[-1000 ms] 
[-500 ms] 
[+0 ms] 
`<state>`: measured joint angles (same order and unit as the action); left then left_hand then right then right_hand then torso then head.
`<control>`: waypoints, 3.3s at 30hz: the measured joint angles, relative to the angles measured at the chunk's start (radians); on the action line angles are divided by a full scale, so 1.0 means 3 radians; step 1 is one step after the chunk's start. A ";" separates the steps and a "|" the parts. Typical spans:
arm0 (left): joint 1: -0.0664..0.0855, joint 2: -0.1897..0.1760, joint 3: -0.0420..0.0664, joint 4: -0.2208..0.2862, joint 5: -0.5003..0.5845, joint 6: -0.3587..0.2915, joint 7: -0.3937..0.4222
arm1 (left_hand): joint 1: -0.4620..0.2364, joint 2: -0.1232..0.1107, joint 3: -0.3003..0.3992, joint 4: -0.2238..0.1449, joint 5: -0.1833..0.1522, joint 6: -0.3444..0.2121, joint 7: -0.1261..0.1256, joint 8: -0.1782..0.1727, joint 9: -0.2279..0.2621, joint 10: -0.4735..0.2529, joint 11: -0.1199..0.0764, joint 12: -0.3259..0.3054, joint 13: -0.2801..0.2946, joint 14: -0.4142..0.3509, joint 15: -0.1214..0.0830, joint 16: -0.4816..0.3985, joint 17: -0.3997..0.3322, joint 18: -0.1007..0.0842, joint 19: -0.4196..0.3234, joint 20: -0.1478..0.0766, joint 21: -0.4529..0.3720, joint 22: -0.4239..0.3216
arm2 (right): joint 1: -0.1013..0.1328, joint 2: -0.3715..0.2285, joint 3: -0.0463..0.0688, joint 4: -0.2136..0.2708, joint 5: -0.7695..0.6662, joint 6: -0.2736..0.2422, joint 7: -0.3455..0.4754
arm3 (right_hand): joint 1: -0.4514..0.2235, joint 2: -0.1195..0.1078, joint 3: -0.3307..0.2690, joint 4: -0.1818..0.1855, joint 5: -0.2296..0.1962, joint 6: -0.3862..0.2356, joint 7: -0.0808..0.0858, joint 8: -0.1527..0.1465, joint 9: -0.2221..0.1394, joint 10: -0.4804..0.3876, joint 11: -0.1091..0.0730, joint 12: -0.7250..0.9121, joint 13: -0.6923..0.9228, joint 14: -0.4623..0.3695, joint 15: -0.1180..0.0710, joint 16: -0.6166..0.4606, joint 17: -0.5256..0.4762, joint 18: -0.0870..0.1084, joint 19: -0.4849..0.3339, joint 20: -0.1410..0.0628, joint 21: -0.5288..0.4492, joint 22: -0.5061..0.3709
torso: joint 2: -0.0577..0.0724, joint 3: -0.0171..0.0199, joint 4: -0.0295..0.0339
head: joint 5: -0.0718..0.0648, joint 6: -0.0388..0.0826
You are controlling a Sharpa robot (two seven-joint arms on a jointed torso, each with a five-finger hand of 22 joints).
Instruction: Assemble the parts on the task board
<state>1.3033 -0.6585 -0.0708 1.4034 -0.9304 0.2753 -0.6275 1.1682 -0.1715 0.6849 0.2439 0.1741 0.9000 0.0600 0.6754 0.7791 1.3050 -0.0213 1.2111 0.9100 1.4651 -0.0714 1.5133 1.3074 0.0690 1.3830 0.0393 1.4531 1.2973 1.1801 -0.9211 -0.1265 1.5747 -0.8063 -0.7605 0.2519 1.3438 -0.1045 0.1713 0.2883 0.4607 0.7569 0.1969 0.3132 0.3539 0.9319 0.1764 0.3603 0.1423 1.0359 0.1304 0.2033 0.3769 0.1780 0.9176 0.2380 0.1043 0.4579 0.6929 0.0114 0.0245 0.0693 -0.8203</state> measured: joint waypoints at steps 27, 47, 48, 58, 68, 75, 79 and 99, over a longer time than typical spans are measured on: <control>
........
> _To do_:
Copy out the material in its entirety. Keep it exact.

> _Exercise output_:
[-1000 ms] 
[-500 ms] 
[+0 ms] 
`<state>`: measured joint angles (same order and unit as the action); left then left_hand then right then right_hand then torso then head.
`<control>`: waypoints, 3.3s at 30hz: the measured joint angles, relative to the angles measured at the chunk's start (radians); on the action line angles are divided by a full scale, so 1.0 means 3 radians; step 1 is one step after the chunk's start. A ";" separates the steps and a "|" the parts. Typical spans:
arm0 (left): joint 1: -0.0664..0.0855, joint 2: -0.1897..0.1760, joint 3: -0.0420..0.0664, joint 4: -0.2208..0.2862, joint 5: -0.5003..0.5845, joint 6: -0.3587..0.2915, joint 7: -0.3937..0.4222
arm1 (left_hand): joint 1: -0.4620..0.2364, joint 2: -0.1232..0.1107, joint 3: -0.3003..0.3992, joint 4: -0.2238..0.1449, joint 5: -0.1833..0.1522, joint 6: -0.3444..0.2121, joint 7: -0.1261..0.1256, joint 8: -0.1782..0.1727, joint 9: -0.2279..0.2621, joint 10: -0.4735..0.2529, joint 11: -0.1199..0.0764, joint 12: -0.3259..0.3054, joint 13: -0.2801..0.2946, joint 14: -0.4142..0.3509, joint 15: -0.1214..0.0830, joint 16: -0.4816..0.3985, joint 17: -0.3997..0.3322, joint 18: -0.1007..0.0842, joint 19: -0.4196..0.3234, joint 20: -0.1478..0.0766, joint 21: -0.4529..0.3720, joint 22: -0.4239..0.3216
arm2 (right): joint 1: -0.1013..0.1328, joint 2: -0.3715..0.2285, joint 3: -0.0463..0.0688, joint 4: -0.2136..0.2708, joint 5: -0.7695..0.6662, joint 6: -0.2736..0.2422, joint 7: -0.3455..0.4754
arm3 (right_hand): joint 1: -0.4514..0.2235, joint 2: -0.1195..0.1078, joint 3: -0.3307..0.2690, joint 4: -0.1818..0.1855, joint 5: -0.2296..0.1962, joint 6: -0.3862..0.2356, joint 7: -0.0808..0.0858, joint 8: -0.1527..0.1465, joint 9: -0.2221..0.1394, joint 10: -0.4804..0.3876, joint 11: -0.1091..0.0730, joint 12: -0.7250..0.9121, joint 13: -0.6923..0.9228, joint 14: -0.4623..0.3695, joint 15: -0.1180..0.0710, joint 16: -0.6166..0.4606, joint 17: -0.5256..0.4762, joint 18: -0.0870..0.1084, joint 19: -0.4849..0.3339, joint 20: -0.1410..0.0628, joint 21: -0.5288..0.4492, joint 22: -0.5061..0.3709
torso: joint 2: -0.0577..0.0724, joint 3: -0.0171..0.0199, joint 4: -0.0295..0.0339
head: joint 5: -0.0718..0.0648, joint 6: -0.0388..0.0826
You are controlling a Sharpa robot (two seven-joint arms on a jointed torso, each with a five-finger hand of 22 joints).
Instruction: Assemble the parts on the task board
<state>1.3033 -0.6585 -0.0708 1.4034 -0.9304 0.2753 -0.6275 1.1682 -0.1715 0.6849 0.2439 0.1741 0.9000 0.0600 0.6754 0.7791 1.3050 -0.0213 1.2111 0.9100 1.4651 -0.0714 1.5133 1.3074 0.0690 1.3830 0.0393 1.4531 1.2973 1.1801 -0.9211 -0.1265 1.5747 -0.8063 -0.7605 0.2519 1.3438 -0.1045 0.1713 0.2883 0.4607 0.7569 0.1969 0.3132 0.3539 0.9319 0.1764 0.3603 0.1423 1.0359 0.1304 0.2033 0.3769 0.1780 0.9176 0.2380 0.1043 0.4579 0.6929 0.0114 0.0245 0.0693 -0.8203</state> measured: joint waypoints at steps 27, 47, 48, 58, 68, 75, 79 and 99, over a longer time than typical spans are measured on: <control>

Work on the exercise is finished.